"Glauben zum Anfassen"?
Am Turiner Grabtuch scheiden sich die Geister: Leidenschaftliche Glaubensbekenntnisse, Skepsis und Polemik erschweren oft die nüchterne Bestandsaufnahme von Fakten. Das Buch bietet einen seriösen Überblick über die neuesten Forschungsergebnisse. So gibt es z. B. handfeste Beweise dafür, dass das Grabtuch definitiv nicht aus dem Mittelalter stammen kann. Darüber hinaus erzählt das Buch von den vielen Begegnungsgeschichten, den Blickwechseln mit dem Mann auf dem Tuch.
Rezensionsnotiz zu
Frankfurter Allgemeine Zeitung, 06.11.2018
Viel ist bereits über das Turiner Grabtuch geschrieben worden - und wenn es nach dem Althistoriker Karlheinz Dietz geht: zu viel.

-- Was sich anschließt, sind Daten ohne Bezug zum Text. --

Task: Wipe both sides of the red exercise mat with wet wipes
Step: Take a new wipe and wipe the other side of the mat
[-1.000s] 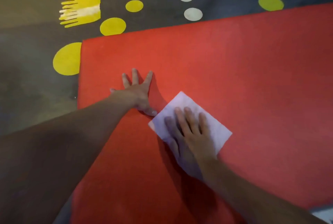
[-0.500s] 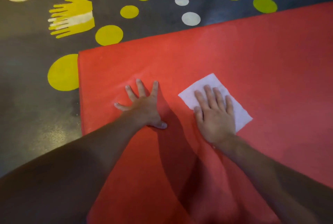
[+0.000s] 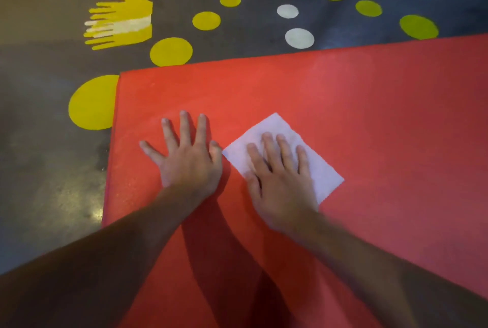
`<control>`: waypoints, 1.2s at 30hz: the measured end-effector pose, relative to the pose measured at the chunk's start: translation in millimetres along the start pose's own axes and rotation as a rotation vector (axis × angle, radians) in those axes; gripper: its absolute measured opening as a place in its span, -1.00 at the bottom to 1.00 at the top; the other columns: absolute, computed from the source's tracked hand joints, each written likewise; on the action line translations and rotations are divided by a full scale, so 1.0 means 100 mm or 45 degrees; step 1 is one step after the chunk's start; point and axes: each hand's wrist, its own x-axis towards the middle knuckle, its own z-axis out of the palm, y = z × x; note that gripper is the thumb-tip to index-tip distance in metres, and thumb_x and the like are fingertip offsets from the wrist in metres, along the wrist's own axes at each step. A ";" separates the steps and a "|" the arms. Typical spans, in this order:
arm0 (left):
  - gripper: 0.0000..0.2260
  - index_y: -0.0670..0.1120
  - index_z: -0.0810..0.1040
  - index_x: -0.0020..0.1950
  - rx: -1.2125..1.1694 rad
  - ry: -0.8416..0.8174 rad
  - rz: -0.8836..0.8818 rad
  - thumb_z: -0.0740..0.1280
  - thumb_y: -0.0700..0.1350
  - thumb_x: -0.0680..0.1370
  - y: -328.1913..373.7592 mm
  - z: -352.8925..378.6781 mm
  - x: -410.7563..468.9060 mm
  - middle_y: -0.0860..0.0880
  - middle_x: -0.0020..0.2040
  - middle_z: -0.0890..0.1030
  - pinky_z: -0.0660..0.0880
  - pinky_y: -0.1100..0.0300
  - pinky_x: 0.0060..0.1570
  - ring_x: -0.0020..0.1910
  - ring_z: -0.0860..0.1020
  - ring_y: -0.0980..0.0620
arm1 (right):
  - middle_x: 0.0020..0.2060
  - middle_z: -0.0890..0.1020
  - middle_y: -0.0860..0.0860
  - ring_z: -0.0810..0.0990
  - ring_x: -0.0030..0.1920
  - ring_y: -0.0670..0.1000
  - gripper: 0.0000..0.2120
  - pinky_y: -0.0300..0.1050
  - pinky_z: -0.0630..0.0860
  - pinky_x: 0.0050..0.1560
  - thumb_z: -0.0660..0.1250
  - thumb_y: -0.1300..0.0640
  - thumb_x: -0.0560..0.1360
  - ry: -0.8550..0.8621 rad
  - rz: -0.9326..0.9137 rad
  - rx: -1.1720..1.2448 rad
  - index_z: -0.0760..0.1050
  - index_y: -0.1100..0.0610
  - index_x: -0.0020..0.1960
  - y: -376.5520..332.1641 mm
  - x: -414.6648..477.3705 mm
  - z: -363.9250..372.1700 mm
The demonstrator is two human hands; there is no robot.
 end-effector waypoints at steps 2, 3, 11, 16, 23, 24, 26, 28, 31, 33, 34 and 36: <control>-0.40 0.12 0.16 0.57 0.003 -0.008 -0.013 -0.06 0.15 0.51 0.00 -0.02 0.01 -0.02 0.60 0.13 -0.07 -0.54 0.32 0.57 0.02 -0.20 | 0.57 0.20 0.03 0.13 0.57 0.11 -0.45 0.21 0.02 0.53 -0.07 -0.15 0.59 -0.070 -0.096 -0.035 0.22 -0.08 0.55 0.33 0.21 -0.07; -0.40 0.12 0.14 0.57 0.012 -0.002 -0.009 -0.07 0.15 0.52 0.00 -0.02 0.02 -0.02 0.60 0.11 -0.08 -0.53 0.33 0.58 0.01 -0.19 | 0.58 0.17 0.01 0.09 0.58 0.09 -0.44 0.18 -0.02 0.54 -0.11 -0.15 0.59 -0.027 0.035 -0.017 0.19 -0.10 0.56 0.44 0.33 -0.09; -0.42 0.14 0.18 0.56 0.010 -0.031 -0.030 -0.02 0.14 0.52 -0.01 -0.07 0.04 0.00 0.60 0.12 -0.06 -0.50 0.35 0.58 0.00 -0.16 | 0.56 0.23 0.06 0.16 0.56 0.14 -0.47 0.25 0.04 0.51 -0.02 -0.12 0.61 -0.061 -0.097 0.000 0.26 -0.03 0.55 0.09 0.42 -0.05; -0.42 0.14 0.19 0.55 -0.004 -0.004 -0.016 -0.01 0.15 0.51 -0.03 -0.07 0.06 0.01 0.60 0.13 -0.08 -0.48 0.37 0.59 0.01 -0.14 | 0.61 0.01 0.07 -0.06 0.59 0.15 -0.41 0.25 -0.13 0.53 -0.14 -0.10 0.60 0.002 0.430 -0.003 0.03 -0.01 0.61 0.22 0.82 -0.03; -0.60 -0.02 0.52 0.20 0.082 0.105 0.254 0.15 0.11 0.46 -0.19 -0.13 0.31 -0.18 0.18 0.49 0.29 -0.27 0.28 0.19 0.40 -0.27 | 0.60 0.04 -0.02 -0.02 0.59 0.06 -0.43 0.12 -0.13 0.55 -0.19 -0.15 0.60 -0.089 -0.030 -0.027 0.07 -0.12 0.60 0.41 0.96 -0.17; -0.59 -0.03 0.52 0.22 0.046 0.137 0.273 0.16 0.10 0.45 -0.22 -0.13 0.37 -0.17 0.16 0.48 0.31 -0.22 0.27 0.15 0.40 -0.26 | 0.61 -0.01 -0.01 -0.07 0.60 0.07 -0.43 0.13 -0.16 0.55 -0.19 -0.14 0.61 -0.053 0.234 -0.020 0.02 -0.11 0.61 0.39 0.99 -0.13; -0.50 -0.07 0.45 0.36 -0.075 0.180 0.271 0.18 0.07 0.45 -0.27 -0.13 0.45 -0.19 0.30 0.45 0.25 -0.20 0.38 0.28 0.38 -0.25 | 0.61 -0.02 0.07 -0.08 0.59 0.14 -0.42 0.23 -0.17 0.54 -0.16 -0.13 0.61 0.008 0.502 -0.045 0.00 -0.02 0.61 0.04 1.00 -0.02; -0.38 -0.12 0.34 0.48 -0.129 0.145 0.285 0.15 0.06 0.44 -0.27 -0.10 0.43 -0.19 0.49 0.32 0.11 -0.19 0.49 0.48 0.26 -0.20 | 0.59 0.11 0.11 0.03 0.58 0.17 -0.39 0.28 -0.08 0.53 -0.12 -0.16 0.59 0.019 0.296 -0.019 0.13 0.02 0.59 -0.30 0.87 0.00; -0.35 -0.13 0.28 0.54 -0.084 0.047 0.307 0.05 0.08 0.46 -0.32 -0.10 0.42 -0.17 0.57 0.19 0.01 -0.20 0.51 0.56 0.12 -0.17 | 0.59 0.12 0.01 0.05 0.59 0.09 -0.40 0.17 -0.06 0.55 -0.20 -0.18 0.58 -0.116 -0.039 -0.023 0.12 -0.09 0.58 0.00 0.95 -0.11; -0.33 -0.13 0.26 0.55 -0.082 0.026 0.309 0.04 0.09 0.47 -0.32 -0.11 0.46 -0.16 0.58 0.16 -0.01 -0.21 0.51 0.57 0.08 -0.16 | 0.61 0.03 -0.01 -0.03 0.59 0.06 -0.41 0.12 -0.13 0.55 -0.22 -0.16 0.58 -0.073 0.199 -0.020 0.05 -0.12 0.60 0.21 1.13 -0.16; -0.33 -0.13 0.25 0.55 -0.079 0.014 0.311 0.04 0.10 0.46 -0.31 -0.10 0.46 -0.16 0.59 0.16 -0.01 -0.22 0.51 0.58 0.07 -0.16 | 0.61 -0.01 0.00 -0.08 0.60 0.07 -0.42 0.13 -0.16 0.54 -0.20 -0.14 0.60 -0.055 0.407 -0.022 0.01 -0.11 0.60 0.21 1.19 -0.12; -0.32 -0.14 0.25 0.55 -0.078 0.030 0.310 0.05 0.10 0.45 -0.30 -0.09 0.49 -0.17 0.58 0.17 0.00 -0.23 0.50 0.57 0.08 -0.16 | 0.61 -0.10 0.03 -0.16 0.59 0.10 -0.42 0.20 -0.23 0.53 -0.17 -0.13 0.62 -0.023 0.573 -0.049 -0.09 -0.05 0.61 -0.06 1.30 -0.04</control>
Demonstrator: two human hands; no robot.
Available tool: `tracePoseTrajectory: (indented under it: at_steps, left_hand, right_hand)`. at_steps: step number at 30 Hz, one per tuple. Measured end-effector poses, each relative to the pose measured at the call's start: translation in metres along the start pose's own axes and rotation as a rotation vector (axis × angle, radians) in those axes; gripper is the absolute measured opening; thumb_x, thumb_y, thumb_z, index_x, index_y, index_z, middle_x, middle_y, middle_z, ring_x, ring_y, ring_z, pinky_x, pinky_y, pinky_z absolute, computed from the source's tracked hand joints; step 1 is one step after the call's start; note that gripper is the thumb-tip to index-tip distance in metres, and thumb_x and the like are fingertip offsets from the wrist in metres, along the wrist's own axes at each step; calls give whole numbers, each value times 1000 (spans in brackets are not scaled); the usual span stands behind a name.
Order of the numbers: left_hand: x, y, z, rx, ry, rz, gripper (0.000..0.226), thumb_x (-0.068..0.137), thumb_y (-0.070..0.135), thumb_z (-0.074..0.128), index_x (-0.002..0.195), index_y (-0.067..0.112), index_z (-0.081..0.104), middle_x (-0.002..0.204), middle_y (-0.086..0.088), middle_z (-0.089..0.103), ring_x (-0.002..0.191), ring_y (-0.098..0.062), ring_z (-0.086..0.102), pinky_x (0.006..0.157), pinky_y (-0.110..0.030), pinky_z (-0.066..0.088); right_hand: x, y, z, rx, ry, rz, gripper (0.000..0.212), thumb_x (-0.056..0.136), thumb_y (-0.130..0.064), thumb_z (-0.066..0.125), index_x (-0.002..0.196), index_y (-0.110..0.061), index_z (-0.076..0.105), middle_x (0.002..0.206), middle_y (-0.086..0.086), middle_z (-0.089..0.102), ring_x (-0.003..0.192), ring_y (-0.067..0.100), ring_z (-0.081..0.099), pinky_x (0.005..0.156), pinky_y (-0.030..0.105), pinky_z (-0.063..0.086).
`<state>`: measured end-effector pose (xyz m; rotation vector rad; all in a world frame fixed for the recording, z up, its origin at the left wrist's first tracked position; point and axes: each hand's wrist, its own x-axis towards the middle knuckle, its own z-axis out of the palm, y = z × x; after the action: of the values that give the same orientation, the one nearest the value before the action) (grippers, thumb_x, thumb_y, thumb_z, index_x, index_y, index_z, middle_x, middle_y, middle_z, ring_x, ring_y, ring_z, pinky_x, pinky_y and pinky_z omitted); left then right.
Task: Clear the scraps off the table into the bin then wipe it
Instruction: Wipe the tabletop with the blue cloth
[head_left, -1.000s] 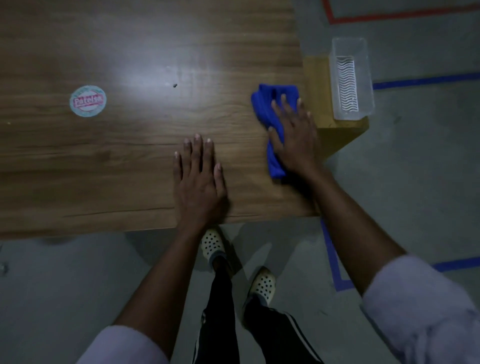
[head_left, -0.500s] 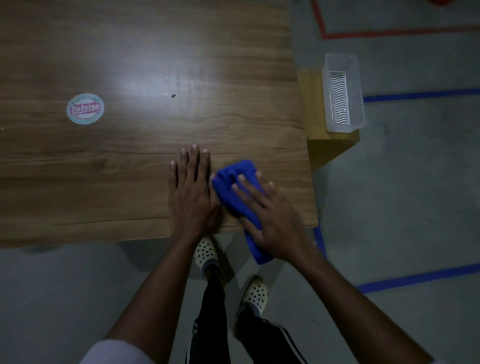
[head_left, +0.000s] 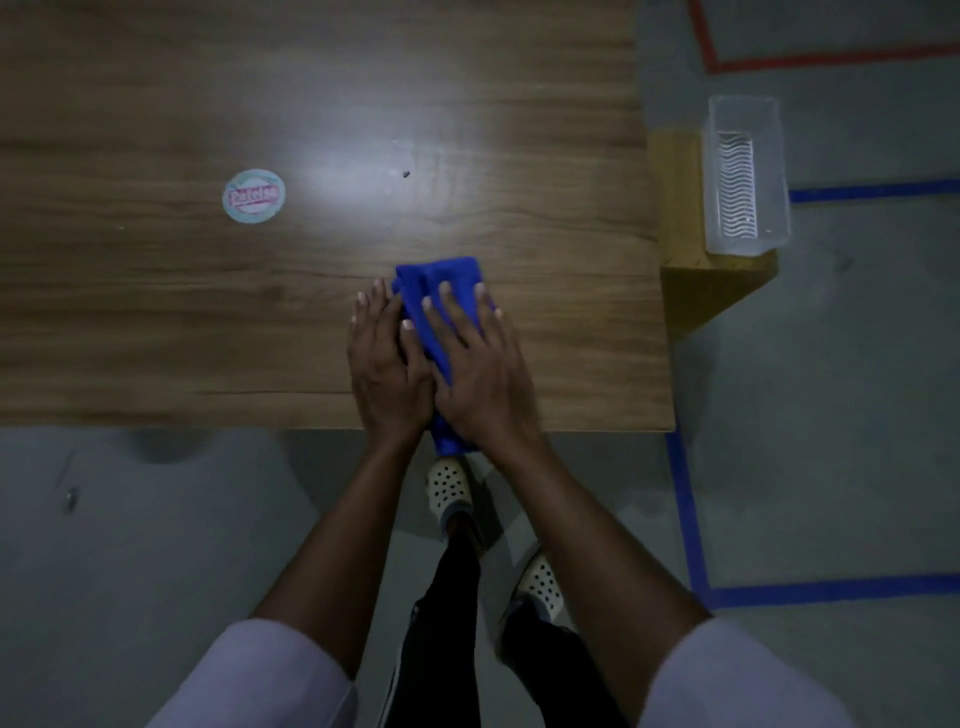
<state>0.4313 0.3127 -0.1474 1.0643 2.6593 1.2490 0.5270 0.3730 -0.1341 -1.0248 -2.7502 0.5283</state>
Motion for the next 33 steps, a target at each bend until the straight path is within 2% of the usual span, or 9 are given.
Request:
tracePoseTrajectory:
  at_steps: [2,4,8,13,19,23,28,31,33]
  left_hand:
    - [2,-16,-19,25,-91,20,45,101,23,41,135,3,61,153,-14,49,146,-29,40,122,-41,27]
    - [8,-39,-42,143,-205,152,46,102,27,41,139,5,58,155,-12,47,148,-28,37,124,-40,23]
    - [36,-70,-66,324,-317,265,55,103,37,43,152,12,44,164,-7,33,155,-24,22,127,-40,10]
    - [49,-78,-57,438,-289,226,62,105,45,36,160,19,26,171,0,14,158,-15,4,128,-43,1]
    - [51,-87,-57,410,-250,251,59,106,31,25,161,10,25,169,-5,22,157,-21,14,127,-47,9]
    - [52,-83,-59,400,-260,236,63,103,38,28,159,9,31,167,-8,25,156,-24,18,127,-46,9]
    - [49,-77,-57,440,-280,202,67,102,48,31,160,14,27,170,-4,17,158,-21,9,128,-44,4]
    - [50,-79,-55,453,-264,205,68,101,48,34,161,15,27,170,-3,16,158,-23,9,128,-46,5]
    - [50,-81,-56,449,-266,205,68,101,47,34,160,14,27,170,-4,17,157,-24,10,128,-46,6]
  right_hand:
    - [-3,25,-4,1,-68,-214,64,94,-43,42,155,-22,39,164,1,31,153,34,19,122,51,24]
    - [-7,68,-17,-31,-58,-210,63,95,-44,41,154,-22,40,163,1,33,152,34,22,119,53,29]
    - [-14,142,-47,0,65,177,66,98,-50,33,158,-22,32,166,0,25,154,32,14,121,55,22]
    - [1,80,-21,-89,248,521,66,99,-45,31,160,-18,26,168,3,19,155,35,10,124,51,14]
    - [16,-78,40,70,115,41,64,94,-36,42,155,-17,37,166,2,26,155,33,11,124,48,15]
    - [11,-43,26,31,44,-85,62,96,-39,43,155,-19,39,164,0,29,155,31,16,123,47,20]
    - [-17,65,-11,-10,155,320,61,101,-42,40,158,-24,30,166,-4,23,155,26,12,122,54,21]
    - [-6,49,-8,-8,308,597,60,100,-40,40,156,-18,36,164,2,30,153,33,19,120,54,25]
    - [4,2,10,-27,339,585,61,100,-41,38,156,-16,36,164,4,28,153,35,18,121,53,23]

Dazu zählt Dietz auch diesen von Barbara Stühlmeyer und Karl Braun herausgegebenen Band, der ihm zwar durchaus "flüssig" geschrieben erscheint, leider aber allzu oft ins Unwissenschaftliche, auch Falsche abgleitet. Wenn hier Spezialisten wie Christoph Schönborn oder Ian Wilson angeführt werden, nimmt der Rezensent zwar interessante Einblicke. Dass Stühlmeyer und Braun aber bei aller Faszination für den Stoff Hypothesen verkürzen oder Quellen aus "Unkenntnis in ihr Gegenteil verkehren", findet Dietz ärgerlich. Die der Wikimedia entnommene Bebilderung macht es für den Rezensenten nicht besser.